=== TASK ===
Each entry is to be given again word for word; images are dropped.

=== DATA FOR ANALYSIS ===
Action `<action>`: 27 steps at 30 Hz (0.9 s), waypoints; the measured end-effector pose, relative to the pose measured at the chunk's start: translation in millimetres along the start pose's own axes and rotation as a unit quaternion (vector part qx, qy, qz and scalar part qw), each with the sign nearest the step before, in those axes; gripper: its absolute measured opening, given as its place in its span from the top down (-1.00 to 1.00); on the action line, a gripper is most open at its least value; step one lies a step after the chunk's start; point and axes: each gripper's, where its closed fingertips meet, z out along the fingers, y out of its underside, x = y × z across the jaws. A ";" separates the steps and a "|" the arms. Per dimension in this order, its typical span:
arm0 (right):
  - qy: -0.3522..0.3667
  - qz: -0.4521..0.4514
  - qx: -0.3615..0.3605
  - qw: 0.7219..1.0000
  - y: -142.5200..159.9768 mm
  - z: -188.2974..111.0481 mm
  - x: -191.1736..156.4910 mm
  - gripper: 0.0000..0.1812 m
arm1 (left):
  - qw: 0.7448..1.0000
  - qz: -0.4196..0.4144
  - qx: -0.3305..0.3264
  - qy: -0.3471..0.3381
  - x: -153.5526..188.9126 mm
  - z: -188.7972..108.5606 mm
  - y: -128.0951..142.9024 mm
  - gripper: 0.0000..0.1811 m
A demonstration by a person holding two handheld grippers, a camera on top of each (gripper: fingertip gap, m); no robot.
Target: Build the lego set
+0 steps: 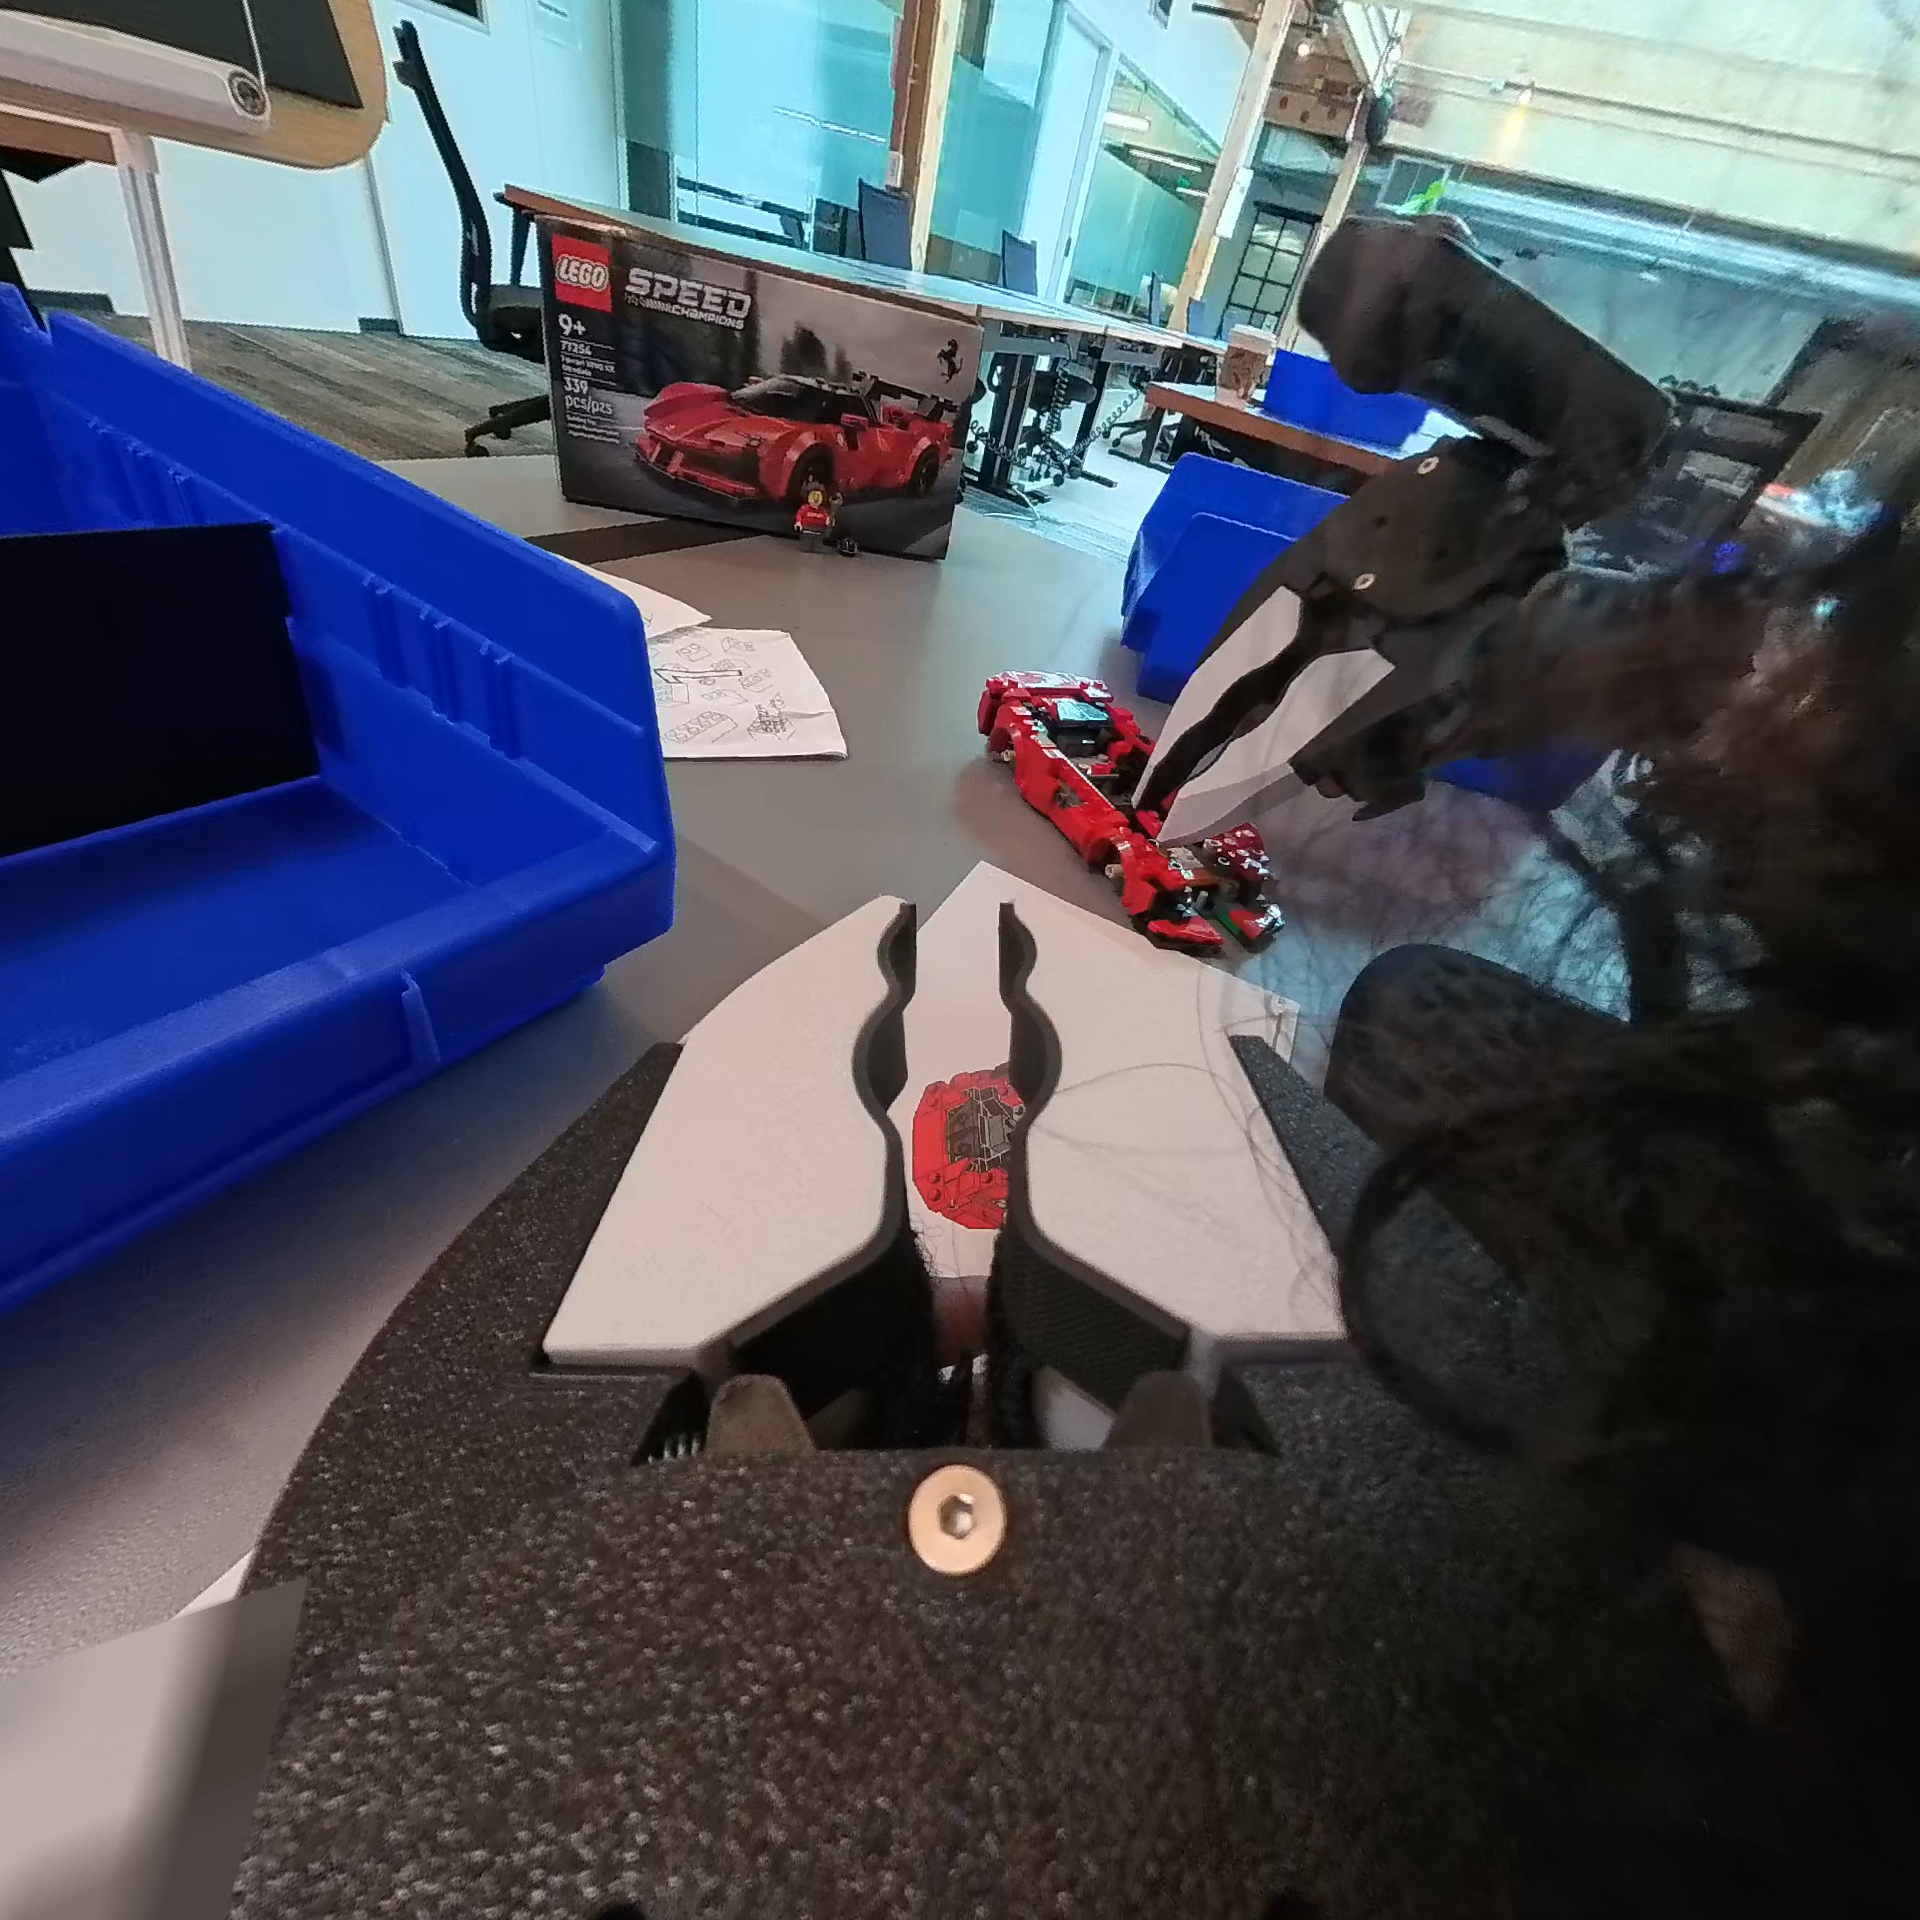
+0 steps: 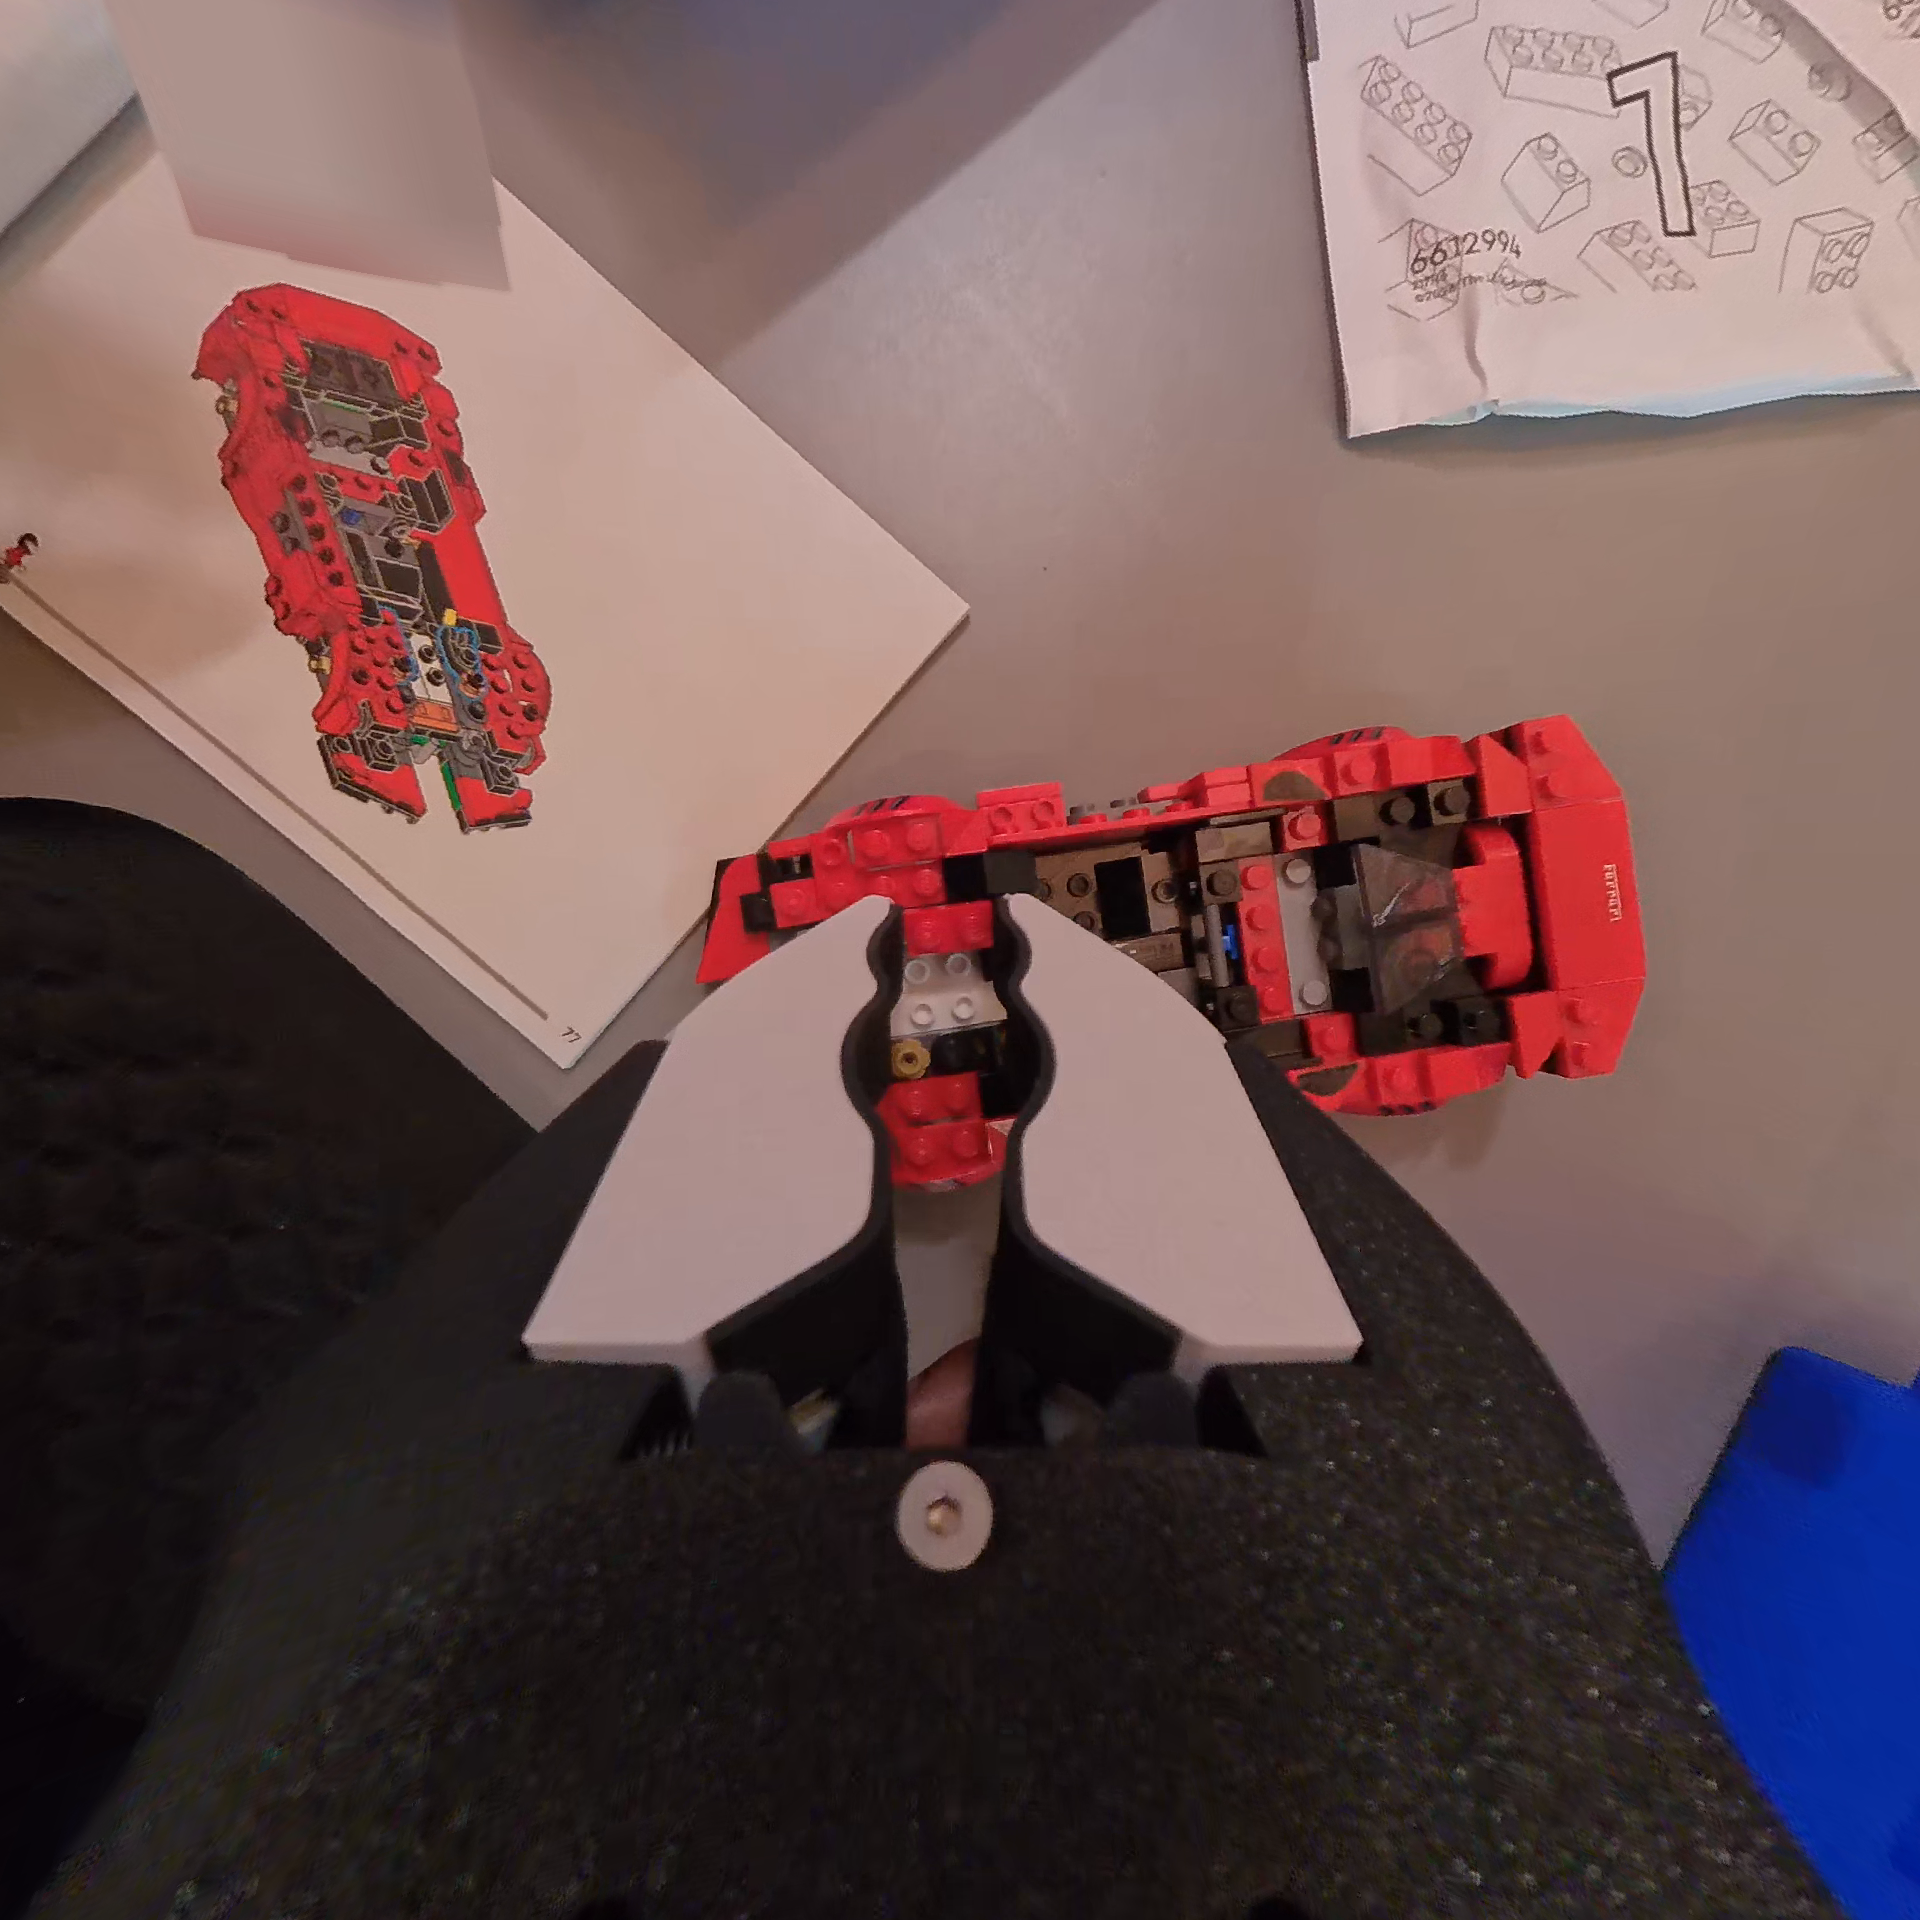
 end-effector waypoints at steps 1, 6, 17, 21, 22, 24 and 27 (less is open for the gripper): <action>0.001 -0.001 0.001 1.000 -0.1 0.0 0.0 0.82 | 1.000 0.000 0.000 0.000 0.0 0.1 0.1 0.84; 0.014 -0.007 0.005 1.000 -1.0 0.0 0.2 0.82 | 1.000 0.000 -0.001 0.000 0.0 0.1 0.2 0.84; 0.036 -0.024 0.010 0.999 -3.1 0.4 1.1 0.81 | 1.000 0.002 -0.001 0.000 0.3 0.1 0.5 0.84; 0.037 -0.031 0.013 0.999 -4.1 0.8 1.3 0.81 | 1.000 0.002 -0.001 0.000 0.2 0.0 0.4 0.84; 0.037 -0.033 0.012 0.999 -4.3 0.9 1.3 0.81 | 1.000 0.002 -0.001 0.000 0.2 0.0 0.4 0.84; 0.038 -0.040 0.011 0.998 -4.4 0.9 1.6 0.80 | 1.000 0.002 -0.001 0.000 0.3 -0.1 0.5 0.84; 0.038 -0.049 0.008 0.998 -4.9 0.9 2.6 0.78 | 1.000 0.002 -0.001 0.000 0.4 -0.2 0.4 0.84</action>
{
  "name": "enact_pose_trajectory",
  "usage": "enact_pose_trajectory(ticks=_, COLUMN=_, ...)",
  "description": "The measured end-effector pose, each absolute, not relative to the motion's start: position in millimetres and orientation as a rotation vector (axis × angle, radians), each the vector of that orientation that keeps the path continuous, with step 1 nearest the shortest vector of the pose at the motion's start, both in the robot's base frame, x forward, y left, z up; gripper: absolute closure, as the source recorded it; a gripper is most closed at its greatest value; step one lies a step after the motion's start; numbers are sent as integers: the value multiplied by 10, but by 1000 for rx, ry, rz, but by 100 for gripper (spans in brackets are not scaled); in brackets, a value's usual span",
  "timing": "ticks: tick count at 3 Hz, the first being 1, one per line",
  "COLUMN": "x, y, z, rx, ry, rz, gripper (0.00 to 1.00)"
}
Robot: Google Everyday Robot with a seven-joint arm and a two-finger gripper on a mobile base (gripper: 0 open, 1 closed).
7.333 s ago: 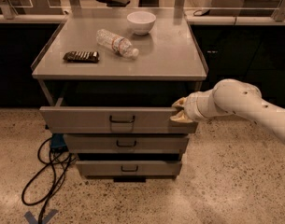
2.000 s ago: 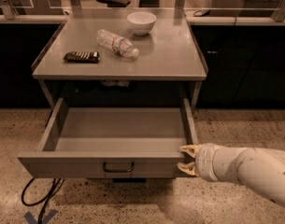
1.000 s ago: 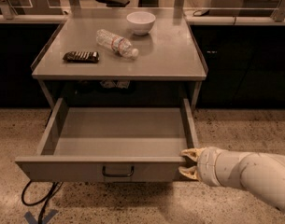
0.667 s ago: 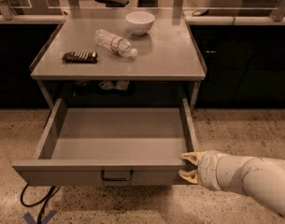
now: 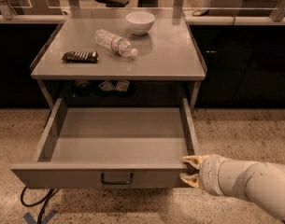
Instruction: Open top drawer
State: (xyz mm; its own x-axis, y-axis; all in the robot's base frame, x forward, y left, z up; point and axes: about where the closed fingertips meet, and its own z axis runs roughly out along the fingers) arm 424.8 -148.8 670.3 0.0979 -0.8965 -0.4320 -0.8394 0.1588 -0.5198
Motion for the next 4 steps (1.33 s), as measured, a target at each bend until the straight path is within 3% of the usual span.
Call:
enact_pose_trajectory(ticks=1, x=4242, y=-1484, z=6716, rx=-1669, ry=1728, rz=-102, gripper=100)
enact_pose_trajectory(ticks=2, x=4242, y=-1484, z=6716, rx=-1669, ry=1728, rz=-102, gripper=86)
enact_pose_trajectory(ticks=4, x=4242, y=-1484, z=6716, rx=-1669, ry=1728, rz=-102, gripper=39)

=== RESPONSE TO THE EXERCISE ===
Action `<action>`: 27 steps at 30 Hz (0.9 s), waypoints; the measured end-effector pose, relative to the pose measured at the chunk's start: translation in millimetres along the start pose's own axes and rotation as a unit quaternion (vector part qx, qy, qz and scalar part qw), each with the sign nearest the step before, in those axes; gripper: its absolute measured opening, given as its place in its span from the top down (-1.00 to 1.00); on the action line, a gripper is most open at its least value; step one lies a step after the chunk's start; point and axes: each gripper's, where its closed fingertips meet, z out along the fingers, y out of its underside, x = y × z across the jaws. A ";" separates the steps and a "|" the arms. Per dimension in this order, its typical span:
arm0 (right):
  - qy: -0.3522..0.3667
  - qz: -0.4521..0.4514
  - qx: -0.3615..0.3605
  - qw: 0.7219..1.0000
  - y: -142.5200..159.9768 mm
  - z: -188.2974..111.0481 mm
  - x: -191.1736..156.4910 mm
  - gripper: 0.0000..0.1812 m
arm1 (left):
  - qw: 0.7448..1.0000
  - qz: -0.4196..0.4144
  - qx: -0.3305..0.3264
  - qy: -0.3471..0.3381
  - x: -153.5526..188.9126 mm
  - z: -188.7972..108.5606 mm
  - y: -128.0951..142.9024 mm
  - gripper: 0.0000..0.1811 m
A demonstration by a person holding two handheld grippers, a camera on top of each (gripper: fingertip gap, m); no robot.
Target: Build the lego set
+0 steps: 
+0 steps: 
 end-effector waypoints at steps 1, 6, 17, 21, 22, 24 and 27 (less is open for the gripper): <action>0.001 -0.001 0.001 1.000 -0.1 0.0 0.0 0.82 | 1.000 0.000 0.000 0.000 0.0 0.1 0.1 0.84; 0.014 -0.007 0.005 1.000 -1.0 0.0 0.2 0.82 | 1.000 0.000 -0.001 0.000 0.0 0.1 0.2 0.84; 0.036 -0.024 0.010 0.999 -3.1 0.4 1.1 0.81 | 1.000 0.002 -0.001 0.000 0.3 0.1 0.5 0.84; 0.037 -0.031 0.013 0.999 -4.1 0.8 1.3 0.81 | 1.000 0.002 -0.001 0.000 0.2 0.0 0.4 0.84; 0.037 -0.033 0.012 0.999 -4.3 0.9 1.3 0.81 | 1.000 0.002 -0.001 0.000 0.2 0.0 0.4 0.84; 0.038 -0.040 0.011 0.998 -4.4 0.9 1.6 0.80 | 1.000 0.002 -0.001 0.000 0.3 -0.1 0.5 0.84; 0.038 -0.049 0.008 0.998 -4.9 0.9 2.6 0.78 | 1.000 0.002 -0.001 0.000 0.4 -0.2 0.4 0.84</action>
{
  "name": "enact_pose_trajectory",
  "usage": "enact_pose_trajectory(ticks=_, COLUMN=_, ...)",
  "description": "The measured end-effector pose, each absolute, not relative to the motion's start: position in millimetres and orientation as a rotation vector (axis × angle, radians), each the vector of that orientation that keeps the path continuous, with step 1 nearest the shortest vector of the pose at the motion's start, both in the robot's base frame, x forward, y left, z up; gripper: absolute closure, as the source recorded it; a gripper is most closed at its greatest value; step one lies a step after the motion's start; numbers are sent as integers: the value multiplied by 10, but by 1000 for rx, ry, rz, but by 100 for gripper (spans in brackets are not scaled); in brackets, a value's usual span",
  "timing": "ticks: tick count at 3 Hz, the first being 1, one per line",
  "COLUMN": "x, y, z, rx, ry, rz, gripper (0.00 to 1.00)"
}
Robot: Google Everyday Robot with a seven-joint arm and a two-finger gripper on a mobile base (gripper: 0 open, 1 closed).
7.333 s ago: 
2.000 s ago: 
1.000 s ago: 
0.667 s ago: 
now: 
Instruction: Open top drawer
State: (xyz mm; its own x-axis, y-axis; all in the robot's base frame, x forward, y left, z up; point and axes: about where the closed fingertips meet, and its own z axis runs roughly out along the fingers) arm 424.8 -148.8 670.3 0.0979 -0.8965 -0.4320 -0.8394 0.1588 -0.5198
Motion for the next 4 steps (1.33 s), as measured, a target at each bend until the straight path is within 3% of the usual span.
Call:
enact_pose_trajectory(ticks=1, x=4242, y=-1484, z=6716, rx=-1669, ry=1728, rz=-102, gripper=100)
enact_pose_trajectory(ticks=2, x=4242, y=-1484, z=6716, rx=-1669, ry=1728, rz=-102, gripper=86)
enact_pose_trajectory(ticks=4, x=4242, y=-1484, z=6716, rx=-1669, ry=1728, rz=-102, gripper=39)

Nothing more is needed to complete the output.